There are some healthy habits and routines that feel seamless. You’re naturally an early riser, or running is a calming practice for you. And then there are the habits that don’t come quite so easily. Maybe you even spend years resisting the fact that they might improve your quality of life. Quitting caffeine was one of these for me. It took me about 4 years of contemplating until I was finally ready to do it (learn how I did so here). The other habit I resisted for a long time – meal planning.
For YEARS I thought I would never be a meal plan person. I love going to a farmer’s market or co-op and seeing what vegetables look good. I am grateful to have a skill of looking at a fridge full (or not so full) of groceries and being able to sense what flavors and combinations might work well together.
But then I got pregnant, and it all fell apart. I had this weird issue where the idea of eating any food was disgusting until I was actually eating it, so “what do you want to eat” became a fruitless question. Adding my low energy to the mix, getting a meal together became stressful.
It was time to create a meal plan, and I knew that it had to be easy, flexible, and low-key. A fancy app was going to feel way too intimidating.
Shaun and I came up with a system that has served us so well over the last 16 months, through all of my pregnancy, having a baby, and now in quarantine.
With the stay at home order, we’re aiming to only go to the grocery store every 2 weeks, and our meal plan has become even more important so we can actually last through 14 days of eating at home 3 times a day. With our meal plan, we’ve eaten healthfully and WELL over the last few weeks. If we had just generically “stocked up”, I know we would have ended up with food waste AND some pretty boring dinners.
I wanted to share with you all how I made meal planning work consistently and successfully. I am not joking when I say that meal planning has become one of my most important self-care routines.
Step 1: Don’t make it complicated
This was really important to me. I decided to make our meal plan in Google Sheets (you can get the template here!). I wanted something digital, so we could refer back to specific meals and days easily, but still to have flexibility to change around the format and information easily. Google Sheets means that Shaun and I can access it from our computers and phones, anywhere and anytime we need it.
Even within the meal plan, I keep things pretty loose and flexible. One example is a meal that we make called “Rosa Soup”. Rosa Soup is a soup that my mom made for us after our baby was born. We don’t include a specific serving size or even list all of the ingredients. Rosa Soup gives us the general guideline, and it’s enough information for both of us to know what to make.
Step 2: Have A “Meals We Like” Reference Page
This step makes all the difference in the longevity and usefulness of your meal plan. We’ve all been there — “What do you want to eat?” “I dunno. What do you want to eat?” The Meals We Like page removes this issue.
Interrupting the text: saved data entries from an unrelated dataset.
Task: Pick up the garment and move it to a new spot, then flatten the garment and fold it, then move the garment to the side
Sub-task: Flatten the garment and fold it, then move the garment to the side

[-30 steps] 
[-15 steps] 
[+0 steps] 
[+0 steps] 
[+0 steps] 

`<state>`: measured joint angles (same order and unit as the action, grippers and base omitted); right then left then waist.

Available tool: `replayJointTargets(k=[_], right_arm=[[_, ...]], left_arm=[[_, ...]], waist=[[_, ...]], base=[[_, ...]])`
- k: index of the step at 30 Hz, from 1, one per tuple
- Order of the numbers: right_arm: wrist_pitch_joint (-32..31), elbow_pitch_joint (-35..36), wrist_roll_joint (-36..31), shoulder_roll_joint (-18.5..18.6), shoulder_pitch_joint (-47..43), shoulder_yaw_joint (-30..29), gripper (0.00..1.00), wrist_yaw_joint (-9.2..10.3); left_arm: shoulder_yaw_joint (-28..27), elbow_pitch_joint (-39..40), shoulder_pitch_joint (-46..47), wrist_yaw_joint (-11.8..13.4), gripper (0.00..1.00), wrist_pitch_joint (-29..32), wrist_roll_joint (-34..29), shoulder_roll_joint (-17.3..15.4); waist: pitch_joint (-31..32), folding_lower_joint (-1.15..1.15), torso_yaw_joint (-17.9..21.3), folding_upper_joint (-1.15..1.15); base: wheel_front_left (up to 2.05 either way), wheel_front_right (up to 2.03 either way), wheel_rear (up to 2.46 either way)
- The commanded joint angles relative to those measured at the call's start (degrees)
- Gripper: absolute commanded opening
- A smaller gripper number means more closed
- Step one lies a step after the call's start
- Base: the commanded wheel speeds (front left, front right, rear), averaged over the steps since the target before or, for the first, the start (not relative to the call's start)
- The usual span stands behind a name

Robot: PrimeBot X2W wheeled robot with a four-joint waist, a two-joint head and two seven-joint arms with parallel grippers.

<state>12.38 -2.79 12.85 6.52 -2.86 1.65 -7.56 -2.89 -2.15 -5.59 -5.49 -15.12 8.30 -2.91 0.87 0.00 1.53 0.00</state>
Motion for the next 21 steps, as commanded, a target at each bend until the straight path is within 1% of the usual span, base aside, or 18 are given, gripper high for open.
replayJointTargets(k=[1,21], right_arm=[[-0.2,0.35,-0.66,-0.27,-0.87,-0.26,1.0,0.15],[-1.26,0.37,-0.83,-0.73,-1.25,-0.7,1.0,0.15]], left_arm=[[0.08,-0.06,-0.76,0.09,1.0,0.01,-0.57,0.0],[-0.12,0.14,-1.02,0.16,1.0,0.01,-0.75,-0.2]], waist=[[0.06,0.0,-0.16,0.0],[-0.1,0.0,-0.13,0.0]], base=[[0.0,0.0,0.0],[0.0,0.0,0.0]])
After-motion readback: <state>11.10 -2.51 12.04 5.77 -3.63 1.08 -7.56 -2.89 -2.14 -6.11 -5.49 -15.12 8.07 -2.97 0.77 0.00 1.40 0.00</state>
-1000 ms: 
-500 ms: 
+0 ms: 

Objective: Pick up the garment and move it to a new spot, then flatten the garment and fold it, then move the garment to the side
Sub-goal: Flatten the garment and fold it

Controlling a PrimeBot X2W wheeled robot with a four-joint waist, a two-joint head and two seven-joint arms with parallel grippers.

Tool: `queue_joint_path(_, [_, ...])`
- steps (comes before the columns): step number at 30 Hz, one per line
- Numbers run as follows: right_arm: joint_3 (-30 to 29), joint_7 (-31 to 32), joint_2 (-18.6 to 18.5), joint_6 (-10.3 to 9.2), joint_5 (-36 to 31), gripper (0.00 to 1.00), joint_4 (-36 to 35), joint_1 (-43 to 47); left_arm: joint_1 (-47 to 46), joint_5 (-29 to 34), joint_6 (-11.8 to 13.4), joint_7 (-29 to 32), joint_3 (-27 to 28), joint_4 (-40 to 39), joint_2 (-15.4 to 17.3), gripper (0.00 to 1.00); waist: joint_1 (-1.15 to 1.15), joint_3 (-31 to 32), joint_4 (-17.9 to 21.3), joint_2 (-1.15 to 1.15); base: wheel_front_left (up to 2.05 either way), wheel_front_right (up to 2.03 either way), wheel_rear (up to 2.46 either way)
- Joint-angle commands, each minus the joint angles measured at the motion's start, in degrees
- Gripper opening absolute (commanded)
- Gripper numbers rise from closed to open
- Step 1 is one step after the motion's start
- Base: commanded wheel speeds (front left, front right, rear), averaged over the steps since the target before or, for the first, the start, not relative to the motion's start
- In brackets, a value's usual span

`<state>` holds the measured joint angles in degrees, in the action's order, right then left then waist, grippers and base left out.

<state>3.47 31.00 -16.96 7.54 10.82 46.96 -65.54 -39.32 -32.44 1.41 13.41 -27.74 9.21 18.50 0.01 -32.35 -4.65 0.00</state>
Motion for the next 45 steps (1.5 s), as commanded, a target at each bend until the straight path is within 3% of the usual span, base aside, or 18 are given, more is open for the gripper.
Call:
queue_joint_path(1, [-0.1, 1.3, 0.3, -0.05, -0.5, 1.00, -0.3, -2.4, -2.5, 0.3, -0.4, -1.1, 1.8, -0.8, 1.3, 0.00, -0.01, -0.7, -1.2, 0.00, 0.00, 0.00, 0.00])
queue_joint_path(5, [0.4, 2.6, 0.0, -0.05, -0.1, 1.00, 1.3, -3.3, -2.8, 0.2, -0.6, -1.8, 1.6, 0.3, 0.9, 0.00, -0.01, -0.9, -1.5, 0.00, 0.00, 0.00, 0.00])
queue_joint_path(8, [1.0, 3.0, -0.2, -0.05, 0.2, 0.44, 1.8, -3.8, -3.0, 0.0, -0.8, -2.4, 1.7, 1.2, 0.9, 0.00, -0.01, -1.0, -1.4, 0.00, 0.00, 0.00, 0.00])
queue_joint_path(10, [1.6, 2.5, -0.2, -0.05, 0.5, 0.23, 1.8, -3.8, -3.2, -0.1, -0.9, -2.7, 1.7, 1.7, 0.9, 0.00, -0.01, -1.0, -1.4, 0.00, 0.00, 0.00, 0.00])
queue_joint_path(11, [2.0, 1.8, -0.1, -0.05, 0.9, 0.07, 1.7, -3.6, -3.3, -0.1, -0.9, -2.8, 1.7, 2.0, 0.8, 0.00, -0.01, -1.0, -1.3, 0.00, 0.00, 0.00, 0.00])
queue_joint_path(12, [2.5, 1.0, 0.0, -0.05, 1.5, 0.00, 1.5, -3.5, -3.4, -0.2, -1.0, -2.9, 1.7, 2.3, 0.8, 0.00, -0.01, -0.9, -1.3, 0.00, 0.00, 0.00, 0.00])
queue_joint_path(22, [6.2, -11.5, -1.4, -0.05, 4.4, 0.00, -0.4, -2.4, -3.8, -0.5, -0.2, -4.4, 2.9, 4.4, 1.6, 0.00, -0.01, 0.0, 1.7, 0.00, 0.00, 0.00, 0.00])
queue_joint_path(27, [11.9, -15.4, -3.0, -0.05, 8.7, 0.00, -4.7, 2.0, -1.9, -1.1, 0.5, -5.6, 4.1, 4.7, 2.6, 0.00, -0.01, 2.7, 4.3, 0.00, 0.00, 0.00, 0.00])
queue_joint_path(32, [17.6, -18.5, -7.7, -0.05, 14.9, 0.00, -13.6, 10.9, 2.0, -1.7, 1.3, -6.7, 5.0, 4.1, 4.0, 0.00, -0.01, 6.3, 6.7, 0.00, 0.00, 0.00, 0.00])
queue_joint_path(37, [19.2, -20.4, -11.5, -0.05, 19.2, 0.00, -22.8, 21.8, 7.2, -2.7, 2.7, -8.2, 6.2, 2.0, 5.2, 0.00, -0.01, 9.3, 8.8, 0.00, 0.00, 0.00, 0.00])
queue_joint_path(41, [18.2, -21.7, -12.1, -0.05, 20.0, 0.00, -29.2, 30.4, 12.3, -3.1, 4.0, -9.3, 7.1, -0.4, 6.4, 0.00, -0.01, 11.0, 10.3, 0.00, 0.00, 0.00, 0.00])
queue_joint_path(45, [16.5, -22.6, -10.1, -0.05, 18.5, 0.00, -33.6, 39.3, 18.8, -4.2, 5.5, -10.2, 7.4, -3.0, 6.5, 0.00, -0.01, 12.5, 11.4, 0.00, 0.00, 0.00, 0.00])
On this page, you just list all of the meals you’ve made before that you enjoyed and where to find the recipe. As you make new recipes that you like, you add it to the list. That way, when you’re making your week’s meal plan, you can reference back to those meals and help you resurrect recipes you forgot you loved. Over time, you’ll build a large repertoire of meals that are suitable for a variety of seasons.
Almost as important is a “Recipes to Try” Reference Page, where you can put URLs or notes of recipes you want to try, so you can sub them into your meal plan when appropriate!
Step 3: Make it your own.
Do you eat the same thing for breakfast every day like I do? Then you don’t have to include it in your meal plan. Keep it simple.
Another way that we make it our own is that we break out the meal plan for me and Shaun separately during the week because when not in quarantine, we don’t eat lunch together and sometimes have different plans for dinner. So in that way, we can account for days that we’re eating out or not eating together.
Something that’s been true of quarantine is that we basically always cook a fresh dinner and eat leftovers for lunch the next day. So you might not need to meal plan lunch. Work that into your meal plan to make it your own!
Step 4: Plan
First, check out your calendar to see any meals that you’re planning to eat out and mark those, so you don’t meal plan unnecessarily.
Then, look through your Meals We Like and Recipes to Try lists to create your meal plan for the week. I usually also check out the meal plan from the last couple of weeks (I have them all saved as separate tabs of my google sheet) to see if there are any favorites we want to repeat. You might do online searching if you have a specific ingredient you want to use or a meal you want to make.
Once you’ve created your meal plan and feel happy with what you’re planning to make, then look through the recipes to create a grocery list. *Don’t create your grocery list as you meal plan, because things change! Once you have a template you’re happy with, THEN go through the plan and create your grocery list. It will save you time!*
Grocery shop, go about your week, and reference the meal plan as needed! You can always change up the plan if you have a different craving that day. Sometimes we have a lot of leftovers and will delay making a new meal for a day, OR, we use those leftovers to build a freezer stash, which comes in handy if cooking isn’t an option. We sometimes write “use freezer stash” on our meal plan if there’s a day we know we won’t have lots of time to cook.
I want to hear from you. Are you a meal planner? Have you resisted it? If you’ve meal planned, what strategies have made meal planning work well for you?
I am not over-exaggerating when I say that meal planning has improved my life immensely, and it’s been a life saver during quarantine.